Na een dergelijke beoordeling van alle zaailingen moeten maatregelen worden genomen om de modellering van toekomstige granen te normaliseren
Wat te doen
Als graangewassen elkaar in de schaduw stellen, neemt de snelheid van bladfotosynthese af. Dit heeft invloed op alle stadia van de plantontwikkeling, waaronder het uitlopen. Daarom is het erg belangrijk om bij het planten de juiste afstand tussen de korrels in acht te nemen. Er zijn regels voor verschillende grondsoorten. Als de afstand tussen plantknopen minder dan 1 cm is, is het noodzakelijk om de aanplant uit te dunnen. Als de afstand groter is dan 2 cm, zaai dan dichter.

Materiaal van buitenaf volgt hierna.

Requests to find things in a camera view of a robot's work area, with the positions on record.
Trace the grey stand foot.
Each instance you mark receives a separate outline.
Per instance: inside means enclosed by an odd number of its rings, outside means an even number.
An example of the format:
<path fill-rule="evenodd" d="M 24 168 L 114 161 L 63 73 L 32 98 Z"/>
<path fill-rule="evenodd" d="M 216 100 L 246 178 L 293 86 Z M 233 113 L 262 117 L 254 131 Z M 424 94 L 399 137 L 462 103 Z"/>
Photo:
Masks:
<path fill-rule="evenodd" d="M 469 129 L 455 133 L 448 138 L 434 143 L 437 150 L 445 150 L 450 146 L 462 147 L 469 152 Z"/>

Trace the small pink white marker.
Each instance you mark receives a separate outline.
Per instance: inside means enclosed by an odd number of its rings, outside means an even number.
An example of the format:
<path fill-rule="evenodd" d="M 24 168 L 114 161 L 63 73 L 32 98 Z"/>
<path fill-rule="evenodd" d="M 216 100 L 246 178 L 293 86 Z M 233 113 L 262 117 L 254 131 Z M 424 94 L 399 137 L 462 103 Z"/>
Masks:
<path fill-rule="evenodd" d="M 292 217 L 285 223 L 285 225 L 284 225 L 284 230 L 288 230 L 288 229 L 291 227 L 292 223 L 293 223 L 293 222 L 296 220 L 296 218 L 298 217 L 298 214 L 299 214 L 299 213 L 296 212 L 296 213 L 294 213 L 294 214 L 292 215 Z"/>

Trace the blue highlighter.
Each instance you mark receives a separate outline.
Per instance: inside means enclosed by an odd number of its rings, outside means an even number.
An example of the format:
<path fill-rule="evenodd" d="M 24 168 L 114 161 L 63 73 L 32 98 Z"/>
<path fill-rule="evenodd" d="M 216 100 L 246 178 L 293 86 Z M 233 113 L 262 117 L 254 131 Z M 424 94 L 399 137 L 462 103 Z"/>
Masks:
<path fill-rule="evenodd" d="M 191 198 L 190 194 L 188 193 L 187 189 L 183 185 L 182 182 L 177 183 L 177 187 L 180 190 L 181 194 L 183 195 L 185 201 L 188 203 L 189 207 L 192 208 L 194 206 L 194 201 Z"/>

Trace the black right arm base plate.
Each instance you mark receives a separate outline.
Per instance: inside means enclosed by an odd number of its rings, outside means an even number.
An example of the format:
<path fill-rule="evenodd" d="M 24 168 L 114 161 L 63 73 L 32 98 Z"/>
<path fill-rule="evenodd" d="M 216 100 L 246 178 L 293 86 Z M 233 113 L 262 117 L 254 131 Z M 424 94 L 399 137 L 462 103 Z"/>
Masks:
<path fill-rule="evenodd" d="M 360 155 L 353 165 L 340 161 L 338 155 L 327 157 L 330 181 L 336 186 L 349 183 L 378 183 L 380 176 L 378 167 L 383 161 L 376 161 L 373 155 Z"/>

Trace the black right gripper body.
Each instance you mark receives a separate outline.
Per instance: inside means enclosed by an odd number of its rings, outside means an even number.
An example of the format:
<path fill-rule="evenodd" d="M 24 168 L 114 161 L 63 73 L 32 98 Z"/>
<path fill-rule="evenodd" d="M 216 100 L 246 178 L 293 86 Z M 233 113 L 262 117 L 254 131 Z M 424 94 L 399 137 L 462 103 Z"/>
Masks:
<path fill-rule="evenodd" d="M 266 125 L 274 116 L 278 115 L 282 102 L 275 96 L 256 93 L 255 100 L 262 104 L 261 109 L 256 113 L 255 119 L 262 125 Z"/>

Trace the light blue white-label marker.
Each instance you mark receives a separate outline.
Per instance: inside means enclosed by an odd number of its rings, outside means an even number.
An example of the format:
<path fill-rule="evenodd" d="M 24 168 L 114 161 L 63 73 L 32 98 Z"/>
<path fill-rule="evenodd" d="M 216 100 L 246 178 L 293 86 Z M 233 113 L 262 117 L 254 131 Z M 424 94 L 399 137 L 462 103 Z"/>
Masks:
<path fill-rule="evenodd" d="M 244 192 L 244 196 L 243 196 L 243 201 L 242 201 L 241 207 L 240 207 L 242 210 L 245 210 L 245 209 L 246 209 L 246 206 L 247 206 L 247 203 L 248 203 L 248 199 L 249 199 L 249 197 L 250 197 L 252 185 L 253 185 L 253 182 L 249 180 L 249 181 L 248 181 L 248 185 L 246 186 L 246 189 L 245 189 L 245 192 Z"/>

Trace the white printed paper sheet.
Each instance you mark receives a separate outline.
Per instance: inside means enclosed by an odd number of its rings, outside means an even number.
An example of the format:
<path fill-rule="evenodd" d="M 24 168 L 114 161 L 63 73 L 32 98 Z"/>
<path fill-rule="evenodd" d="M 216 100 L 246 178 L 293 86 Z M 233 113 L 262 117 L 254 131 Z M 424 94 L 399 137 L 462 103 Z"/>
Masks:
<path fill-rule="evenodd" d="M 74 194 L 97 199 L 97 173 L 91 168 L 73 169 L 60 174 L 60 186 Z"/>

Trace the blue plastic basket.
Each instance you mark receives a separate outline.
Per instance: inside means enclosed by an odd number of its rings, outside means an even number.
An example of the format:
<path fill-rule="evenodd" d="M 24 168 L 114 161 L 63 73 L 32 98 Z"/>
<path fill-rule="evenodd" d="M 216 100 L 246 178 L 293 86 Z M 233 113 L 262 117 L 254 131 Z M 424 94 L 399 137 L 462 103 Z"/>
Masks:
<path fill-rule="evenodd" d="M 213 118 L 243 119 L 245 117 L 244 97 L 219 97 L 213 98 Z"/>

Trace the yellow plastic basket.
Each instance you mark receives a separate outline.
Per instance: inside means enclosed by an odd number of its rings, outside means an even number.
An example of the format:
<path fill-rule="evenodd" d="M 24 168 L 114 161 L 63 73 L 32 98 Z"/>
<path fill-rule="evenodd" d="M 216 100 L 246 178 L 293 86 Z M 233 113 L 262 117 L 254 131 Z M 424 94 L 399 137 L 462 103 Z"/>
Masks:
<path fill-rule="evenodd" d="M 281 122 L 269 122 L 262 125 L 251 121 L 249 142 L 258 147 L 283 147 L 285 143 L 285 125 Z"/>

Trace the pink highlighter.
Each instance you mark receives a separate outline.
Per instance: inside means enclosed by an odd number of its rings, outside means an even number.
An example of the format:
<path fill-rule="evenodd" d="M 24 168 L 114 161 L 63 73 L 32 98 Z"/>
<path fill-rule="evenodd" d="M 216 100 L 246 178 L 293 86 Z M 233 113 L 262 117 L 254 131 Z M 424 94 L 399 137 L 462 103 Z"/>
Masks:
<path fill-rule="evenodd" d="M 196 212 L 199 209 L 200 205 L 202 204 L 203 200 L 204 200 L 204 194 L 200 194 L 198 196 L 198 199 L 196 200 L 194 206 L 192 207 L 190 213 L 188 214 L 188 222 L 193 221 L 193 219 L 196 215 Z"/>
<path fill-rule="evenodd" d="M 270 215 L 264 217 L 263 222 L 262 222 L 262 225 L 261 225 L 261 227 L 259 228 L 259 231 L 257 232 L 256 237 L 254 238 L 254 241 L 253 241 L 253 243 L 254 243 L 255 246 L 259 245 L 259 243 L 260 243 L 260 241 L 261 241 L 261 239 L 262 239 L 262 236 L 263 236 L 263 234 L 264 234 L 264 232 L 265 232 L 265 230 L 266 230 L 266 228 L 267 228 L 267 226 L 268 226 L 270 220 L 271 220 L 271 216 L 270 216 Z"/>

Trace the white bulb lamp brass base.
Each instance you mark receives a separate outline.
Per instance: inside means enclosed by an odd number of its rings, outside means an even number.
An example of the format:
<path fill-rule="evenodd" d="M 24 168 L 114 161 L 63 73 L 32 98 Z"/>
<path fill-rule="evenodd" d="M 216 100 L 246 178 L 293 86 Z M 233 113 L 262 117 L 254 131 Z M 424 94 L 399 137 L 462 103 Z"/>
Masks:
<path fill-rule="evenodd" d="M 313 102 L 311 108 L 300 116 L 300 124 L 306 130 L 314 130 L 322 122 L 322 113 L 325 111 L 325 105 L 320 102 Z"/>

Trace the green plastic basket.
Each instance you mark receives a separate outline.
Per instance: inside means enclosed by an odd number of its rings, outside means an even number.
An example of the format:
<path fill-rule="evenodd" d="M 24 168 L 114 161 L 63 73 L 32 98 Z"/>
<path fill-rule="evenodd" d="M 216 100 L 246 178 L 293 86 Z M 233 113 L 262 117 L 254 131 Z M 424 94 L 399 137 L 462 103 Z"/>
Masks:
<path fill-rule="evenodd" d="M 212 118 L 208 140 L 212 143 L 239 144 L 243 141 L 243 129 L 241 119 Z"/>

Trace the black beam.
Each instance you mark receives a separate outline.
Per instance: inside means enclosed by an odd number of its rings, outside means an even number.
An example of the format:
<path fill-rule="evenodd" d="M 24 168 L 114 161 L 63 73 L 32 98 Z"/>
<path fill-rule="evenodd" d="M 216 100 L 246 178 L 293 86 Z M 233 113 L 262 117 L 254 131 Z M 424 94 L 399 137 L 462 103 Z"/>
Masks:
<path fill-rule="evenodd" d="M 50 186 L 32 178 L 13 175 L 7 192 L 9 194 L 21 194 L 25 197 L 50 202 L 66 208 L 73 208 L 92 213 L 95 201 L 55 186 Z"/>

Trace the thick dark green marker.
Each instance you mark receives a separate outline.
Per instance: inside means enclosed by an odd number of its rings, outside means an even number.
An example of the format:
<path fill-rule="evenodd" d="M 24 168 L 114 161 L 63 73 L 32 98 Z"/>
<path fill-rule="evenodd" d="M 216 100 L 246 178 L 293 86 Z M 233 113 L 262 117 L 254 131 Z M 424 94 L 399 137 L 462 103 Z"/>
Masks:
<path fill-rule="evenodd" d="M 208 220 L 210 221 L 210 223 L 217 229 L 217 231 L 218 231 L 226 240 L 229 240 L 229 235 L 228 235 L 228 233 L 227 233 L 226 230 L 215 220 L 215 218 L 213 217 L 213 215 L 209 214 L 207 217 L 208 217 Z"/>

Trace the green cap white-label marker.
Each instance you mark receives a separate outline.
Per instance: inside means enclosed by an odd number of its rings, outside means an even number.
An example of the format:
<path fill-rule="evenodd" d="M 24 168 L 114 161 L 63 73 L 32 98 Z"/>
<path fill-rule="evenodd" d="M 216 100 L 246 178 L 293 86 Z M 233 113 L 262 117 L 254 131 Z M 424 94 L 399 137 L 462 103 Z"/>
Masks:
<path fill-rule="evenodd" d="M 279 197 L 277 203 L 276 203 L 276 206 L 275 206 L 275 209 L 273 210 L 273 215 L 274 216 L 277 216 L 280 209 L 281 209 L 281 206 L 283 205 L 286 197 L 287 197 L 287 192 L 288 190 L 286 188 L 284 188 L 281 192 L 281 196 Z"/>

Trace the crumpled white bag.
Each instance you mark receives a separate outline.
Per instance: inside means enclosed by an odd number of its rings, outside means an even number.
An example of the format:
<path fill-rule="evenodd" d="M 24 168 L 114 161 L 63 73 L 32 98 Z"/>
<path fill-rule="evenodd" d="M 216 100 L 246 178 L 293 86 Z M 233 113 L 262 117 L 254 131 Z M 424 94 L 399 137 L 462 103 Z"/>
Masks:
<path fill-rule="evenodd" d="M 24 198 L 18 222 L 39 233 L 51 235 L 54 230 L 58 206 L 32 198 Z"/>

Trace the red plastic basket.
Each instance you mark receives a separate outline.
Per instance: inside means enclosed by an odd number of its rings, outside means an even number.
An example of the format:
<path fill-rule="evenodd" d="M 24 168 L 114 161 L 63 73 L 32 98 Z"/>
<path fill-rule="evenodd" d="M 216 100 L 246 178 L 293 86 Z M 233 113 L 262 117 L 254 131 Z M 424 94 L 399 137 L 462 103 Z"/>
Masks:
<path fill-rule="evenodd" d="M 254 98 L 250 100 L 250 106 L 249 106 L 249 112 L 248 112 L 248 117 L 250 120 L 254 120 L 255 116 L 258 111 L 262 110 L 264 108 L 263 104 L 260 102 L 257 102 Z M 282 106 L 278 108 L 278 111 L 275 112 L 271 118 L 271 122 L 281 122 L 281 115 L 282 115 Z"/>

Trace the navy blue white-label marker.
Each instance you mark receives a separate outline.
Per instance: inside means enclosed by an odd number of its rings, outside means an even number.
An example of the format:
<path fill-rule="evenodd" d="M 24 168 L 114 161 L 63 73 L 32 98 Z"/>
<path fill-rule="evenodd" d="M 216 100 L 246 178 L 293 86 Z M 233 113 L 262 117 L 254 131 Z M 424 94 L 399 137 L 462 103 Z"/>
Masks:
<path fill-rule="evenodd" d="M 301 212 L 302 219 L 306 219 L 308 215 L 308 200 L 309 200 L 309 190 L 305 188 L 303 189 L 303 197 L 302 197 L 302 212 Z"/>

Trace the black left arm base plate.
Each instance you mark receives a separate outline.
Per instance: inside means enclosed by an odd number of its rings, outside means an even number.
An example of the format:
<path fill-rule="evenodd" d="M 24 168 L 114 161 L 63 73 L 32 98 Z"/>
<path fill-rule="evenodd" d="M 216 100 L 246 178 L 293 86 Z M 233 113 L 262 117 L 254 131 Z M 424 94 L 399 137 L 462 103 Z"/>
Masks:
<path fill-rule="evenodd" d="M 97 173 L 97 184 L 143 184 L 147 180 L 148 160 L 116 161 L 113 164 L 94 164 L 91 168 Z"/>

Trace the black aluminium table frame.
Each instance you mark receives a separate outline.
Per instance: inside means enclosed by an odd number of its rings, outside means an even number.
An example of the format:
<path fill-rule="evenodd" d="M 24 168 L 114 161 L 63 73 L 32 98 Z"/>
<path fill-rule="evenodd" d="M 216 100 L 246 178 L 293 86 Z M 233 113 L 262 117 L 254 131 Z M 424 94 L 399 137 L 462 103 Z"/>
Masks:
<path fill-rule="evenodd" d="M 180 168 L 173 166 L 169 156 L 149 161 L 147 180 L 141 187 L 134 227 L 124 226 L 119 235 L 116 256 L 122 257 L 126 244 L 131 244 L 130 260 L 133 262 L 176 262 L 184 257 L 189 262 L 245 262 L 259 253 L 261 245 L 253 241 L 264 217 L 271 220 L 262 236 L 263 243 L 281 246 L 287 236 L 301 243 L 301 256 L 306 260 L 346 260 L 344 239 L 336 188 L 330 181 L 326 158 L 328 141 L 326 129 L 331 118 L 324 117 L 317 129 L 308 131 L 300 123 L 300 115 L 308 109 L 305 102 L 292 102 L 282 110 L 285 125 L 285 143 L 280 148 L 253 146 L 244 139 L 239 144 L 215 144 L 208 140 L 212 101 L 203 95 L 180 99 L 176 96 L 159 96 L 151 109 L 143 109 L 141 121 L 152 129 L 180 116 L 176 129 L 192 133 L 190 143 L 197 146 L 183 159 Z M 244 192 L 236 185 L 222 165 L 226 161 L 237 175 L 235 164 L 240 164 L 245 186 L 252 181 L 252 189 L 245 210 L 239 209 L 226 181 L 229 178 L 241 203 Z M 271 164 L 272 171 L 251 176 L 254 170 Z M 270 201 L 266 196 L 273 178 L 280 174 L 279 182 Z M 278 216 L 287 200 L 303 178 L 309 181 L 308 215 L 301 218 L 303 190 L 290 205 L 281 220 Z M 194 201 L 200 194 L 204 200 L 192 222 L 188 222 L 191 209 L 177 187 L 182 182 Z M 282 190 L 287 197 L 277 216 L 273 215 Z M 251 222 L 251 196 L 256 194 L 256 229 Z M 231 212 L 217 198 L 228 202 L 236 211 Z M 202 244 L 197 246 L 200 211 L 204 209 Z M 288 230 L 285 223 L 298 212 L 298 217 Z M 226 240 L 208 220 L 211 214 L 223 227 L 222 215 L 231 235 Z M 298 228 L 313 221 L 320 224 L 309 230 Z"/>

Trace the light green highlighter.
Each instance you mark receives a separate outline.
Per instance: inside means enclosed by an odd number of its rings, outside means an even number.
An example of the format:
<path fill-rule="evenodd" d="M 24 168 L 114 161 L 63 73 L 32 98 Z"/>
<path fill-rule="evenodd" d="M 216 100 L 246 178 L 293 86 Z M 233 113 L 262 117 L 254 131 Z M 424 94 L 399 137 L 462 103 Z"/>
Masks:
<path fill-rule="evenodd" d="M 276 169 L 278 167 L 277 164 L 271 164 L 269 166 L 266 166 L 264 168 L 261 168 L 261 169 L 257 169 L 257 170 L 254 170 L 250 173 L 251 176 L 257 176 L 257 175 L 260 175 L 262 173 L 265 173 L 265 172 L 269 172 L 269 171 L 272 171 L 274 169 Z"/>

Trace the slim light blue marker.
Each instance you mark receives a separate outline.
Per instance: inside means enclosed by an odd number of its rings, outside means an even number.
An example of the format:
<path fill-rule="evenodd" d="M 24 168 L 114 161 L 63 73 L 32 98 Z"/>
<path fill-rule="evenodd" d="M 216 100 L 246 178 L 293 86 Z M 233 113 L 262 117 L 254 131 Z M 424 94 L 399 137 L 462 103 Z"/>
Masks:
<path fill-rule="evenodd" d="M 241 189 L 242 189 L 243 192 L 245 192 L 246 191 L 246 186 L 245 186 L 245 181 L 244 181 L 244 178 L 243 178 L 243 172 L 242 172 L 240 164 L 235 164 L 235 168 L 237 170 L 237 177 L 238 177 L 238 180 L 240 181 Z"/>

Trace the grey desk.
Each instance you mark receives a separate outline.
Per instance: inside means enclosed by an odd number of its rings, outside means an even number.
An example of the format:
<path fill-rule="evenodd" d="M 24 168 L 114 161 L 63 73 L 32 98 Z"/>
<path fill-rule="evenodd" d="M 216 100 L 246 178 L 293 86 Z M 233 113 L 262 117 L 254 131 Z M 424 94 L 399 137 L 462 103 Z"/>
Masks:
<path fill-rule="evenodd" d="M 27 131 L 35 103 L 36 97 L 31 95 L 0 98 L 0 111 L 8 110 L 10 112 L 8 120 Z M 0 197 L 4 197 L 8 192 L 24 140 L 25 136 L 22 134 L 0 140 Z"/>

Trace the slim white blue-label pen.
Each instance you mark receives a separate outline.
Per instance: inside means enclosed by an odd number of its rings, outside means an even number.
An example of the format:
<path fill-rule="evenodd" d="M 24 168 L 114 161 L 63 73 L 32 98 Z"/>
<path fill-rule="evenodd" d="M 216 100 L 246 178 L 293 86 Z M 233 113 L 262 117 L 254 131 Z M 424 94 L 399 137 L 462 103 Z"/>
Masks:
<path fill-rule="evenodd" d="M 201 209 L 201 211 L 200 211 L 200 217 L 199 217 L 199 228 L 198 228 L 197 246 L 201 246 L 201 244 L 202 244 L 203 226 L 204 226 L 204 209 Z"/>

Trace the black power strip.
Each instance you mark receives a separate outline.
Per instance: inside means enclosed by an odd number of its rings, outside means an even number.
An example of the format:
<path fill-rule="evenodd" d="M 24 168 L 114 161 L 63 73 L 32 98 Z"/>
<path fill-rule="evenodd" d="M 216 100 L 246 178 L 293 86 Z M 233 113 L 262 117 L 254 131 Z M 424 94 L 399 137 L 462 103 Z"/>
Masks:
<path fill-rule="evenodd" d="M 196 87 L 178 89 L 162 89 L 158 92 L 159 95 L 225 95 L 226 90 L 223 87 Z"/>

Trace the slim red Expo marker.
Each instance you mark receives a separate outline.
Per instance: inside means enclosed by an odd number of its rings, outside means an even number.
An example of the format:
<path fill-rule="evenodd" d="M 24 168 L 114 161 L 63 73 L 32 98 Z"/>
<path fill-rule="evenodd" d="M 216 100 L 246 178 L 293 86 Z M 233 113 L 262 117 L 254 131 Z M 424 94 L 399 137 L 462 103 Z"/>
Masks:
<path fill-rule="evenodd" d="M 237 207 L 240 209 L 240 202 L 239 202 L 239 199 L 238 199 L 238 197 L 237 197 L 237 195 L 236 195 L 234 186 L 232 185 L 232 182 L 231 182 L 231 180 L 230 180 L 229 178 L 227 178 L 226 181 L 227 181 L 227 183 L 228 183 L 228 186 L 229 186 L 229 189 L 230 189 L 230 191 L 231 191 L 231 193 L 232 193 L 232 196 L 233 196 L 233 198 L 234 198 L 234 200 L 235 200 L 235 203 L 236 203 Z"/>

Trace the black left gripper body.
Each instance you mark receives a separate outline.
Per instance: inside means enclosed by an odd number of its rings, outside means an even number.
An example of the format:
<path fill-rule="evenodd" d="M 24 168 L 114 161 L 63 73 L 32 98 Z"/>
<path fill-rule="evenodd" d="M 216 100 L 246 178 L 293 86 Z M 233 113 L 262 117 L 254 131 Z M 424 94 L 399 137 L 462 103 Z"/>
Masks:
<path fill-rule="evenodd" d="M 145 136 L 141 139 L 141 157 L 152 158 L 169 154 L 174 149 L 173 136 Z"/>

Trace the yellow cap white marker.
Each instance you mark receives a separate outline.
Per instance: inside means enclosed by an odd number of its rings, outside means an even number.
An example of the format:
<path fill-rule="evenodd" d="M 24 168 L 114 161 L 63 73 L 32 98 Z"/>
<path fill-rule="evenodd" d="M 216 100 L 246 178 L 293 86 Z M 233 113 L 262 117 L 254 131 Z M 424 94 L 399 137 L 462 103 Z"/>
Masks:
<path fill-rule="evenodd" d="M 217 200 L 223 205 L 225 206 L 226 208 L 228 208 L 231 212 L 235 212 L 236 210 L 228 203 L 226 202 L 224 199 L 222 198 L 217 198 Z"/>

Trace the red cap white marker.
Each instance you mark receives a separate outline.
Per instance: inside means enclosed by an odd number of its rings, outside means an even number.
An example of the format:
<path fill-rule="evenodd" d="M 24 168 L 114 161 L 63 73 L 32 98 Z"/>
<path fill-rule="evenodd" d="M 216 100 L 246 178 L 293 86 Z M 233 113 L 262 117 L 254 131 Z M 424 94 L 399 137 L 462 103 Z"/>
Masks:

Er zijn manieren om het bewerken van reeds ingezaaide velden te beïnvloeden.
Stikstof
Aanvullende toepassing van deze meststof is handig wanneer het aantal planten en scheuten laag is. Bovendien kan stikstof overgroei van takken remmen en de productie van cytokinines beïnvloeden. Lopende onderzoeksgegevens laten zien dat de standaarddosering van stikstof tussen 120 en 150 kg per hectare grond ligt.
Fosfor
Beperking van bodemfosfor leidt tot verminderde vertakking. Het werkt door middel van hormoonoverdracht en stimuleert de productie en het transport van strigolacton in planten.
Zwavel en mangaan
Deze stoffen zijn erg nuttig in de vroege stadia van de ontwikkeling van planten. Mangaan transporteert energie voor een goede fotosynthese. Zwavelkatalyseert alle enzymatische systemen van graangewassen.
Hormonale controle
Een complex systeem van hormonale interacties regelt de vorming van takken in het algemeen. Het uitlopen wordt voor een groot deel gereguleerd door signalering door plantenhormonen: auxine, strigolacton en cytokinine. Voor hormonale controle is het noodzakelijk om processen te implementeren zoals de biosynthese, het transport en de afbraak van hormonen.